Clym tried to imagine Venn's choice for a moment;
but ceasing to be interested in the question he went
on again with his gardening.

No clearing up of the mystery was granted her for some time.
But one afternoon Thomasin was upstairs getting ready
for a walk, when she had occasion to come to the landing
and call "Rachel." Rachel was a girl about thirteen,
who carried the baby out for airings; and she came upstairs
at the call.

"Have you seen one of my last new gloves about the house,
Rachel?" inquired Thomasin. "It is the fellow to this one."

Rachel did not reply.

"Why don't you answer?" said her mistress.

"I think it is lost, ma'am."

"Lost? Who lost it? I have never worn them but once."

Rachel appeared as one dreadfully troubled, and at last
began to cry. "Please, ma'am, on the day of the Maypole
I had none to wear, and I seed yours on the table,
and I thought I would borrow 'em. I did not mean
to hurt 'em at all, but one of them got lost.
Somebody gave me some money to buy another pair for you,
but I have not been able to go anywhere to get 'em."

"Who's somebody?"

"Mr. Venn."

"Did he know it was my glove?"

"Yes. I told him."

Thomasin was so surprised by the explanation that she quite
forgot to lecture the girl, who glided silently away.
Thomasin did not move further than to turn her eyes
upon the grass-plat where the Maypole had stood.
She remained thinking, then said to herself that she
would not go out that afternoon, but would work hard at
the baby's unfinished lovely plaid frock, cut on the cross
in the newest fashion. How she managed to work hard,
and yet do no more than she had done at the end of
two hours, would have been a mystery to anyone not aware
that the recent incident was of a kind likely to divert
her industry from a manual to a mental channel.

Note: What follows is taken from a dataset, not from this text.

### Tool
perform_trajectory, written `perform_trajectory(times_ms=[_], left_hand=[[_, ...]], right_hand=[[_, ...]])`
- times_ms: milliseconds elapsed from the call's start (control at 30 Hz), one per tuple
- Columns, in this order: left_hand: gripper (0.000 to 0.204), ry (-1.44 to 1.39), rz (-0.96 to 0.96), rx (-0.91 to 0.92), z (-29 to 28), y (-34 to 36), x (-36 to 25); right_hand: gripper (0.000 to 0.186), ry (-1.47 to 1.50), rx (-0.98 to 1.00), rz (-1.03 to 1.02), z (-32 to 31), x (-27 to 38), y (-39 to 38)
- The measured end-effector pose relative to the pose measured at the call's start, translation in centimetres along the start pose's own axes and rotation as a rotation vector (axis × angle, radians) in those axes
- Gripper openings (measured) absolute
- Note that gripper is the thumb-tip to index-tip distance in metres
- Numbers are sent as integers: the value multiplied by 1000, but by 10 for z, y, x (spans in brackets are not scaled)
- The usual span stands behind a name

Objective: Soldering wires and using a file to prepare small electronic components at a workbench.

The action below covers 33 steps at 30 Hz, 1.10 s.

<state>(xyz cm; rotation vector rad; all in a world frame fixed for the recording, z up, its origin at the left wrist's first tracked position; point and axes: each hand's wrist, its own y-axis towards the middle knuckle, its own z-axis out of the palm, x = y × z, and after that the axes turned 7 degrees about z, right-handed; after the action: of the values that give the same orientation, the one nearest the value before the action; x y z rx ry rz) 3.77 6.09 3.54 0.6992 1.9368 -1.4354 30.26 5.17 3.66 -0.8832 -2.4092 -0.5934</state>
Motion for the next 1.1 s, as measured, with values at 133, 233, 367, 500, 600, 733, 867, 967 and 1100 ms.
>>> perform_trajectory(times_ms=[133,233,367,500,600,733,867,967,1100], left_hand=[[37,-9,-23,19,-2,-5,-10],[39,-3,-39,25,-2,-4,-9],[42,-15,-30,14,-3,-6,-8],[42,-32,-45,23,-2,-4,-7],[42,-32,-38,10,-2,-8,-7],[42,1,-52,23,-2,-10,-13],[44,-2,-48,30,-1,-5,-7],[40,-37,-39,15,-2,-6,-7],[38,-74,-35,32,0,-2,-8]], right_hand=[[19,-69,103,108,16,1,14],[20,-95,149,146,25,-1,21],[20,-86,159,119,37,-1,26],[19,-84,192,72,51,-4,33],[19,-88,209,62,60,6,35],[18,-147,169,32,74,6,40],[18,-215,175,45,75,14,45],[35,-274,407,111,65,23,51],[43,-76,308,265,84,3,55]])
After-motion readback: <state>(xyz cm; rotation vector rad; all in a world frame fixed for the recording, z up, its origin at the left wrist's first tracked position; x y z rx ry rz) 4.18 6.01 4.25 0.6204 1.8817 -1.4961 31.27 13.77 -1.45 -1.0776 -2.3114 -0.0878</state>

Next day she went her ways as usual, and continued her
custom of walking in the heath with no other companion
than little Eustacia, now of the age when it is a matter
of doubt with such characters whether they are intended
to walk through the world on their hands or on their feet;
so that they get into painful complications by trying both.
It was very pleasant to Thomasin, when she had carried
the child to some lonely place, to give her a little
private practice on the green turf and shepherd's-thyme,
which formed a soft mat to fall headlong upon them when
equilibrium was lost.

Once, when engaged in this system of training, and stooping
to remove bits of stick, fern-stalks, and other such
fragments from the child's path, that the journey might not
be brought to an untimely end by some insuperable barrier
a quarter of an inch high, she was alarmed by discovering
that a man on horseback was almost close beside her,
the soft natural carpet having muffled the horse's tread.
The rider, who was Venn, waved his hat in the air
and bowed gallantly.

"Diggory, give me my glove," said Thomasin, whose manner
it was under any circumstances to plunge into the midst
of a subject which engrossed her.

Venn immediately dismounted, put his hand in his breastpocket,
and handed the glove.

"Thank you. It was very good of you to take care of it."

"It is very good of you to say so."

"O no. I was quite glad to find you had it. Everybody gets
so indifferent that I was surprised to know you thought
of me."

"If you had remembered what I was once you wouldn't
have been surprised."

"Ah, no," she said quickly. "But men of your character
are mostly so independent."

"What is my character?" he asked.

"I don't exactly know," said Thomasin simply, "except it
is to cover up your feelings under a practical manner,
and only to show them when you are alone."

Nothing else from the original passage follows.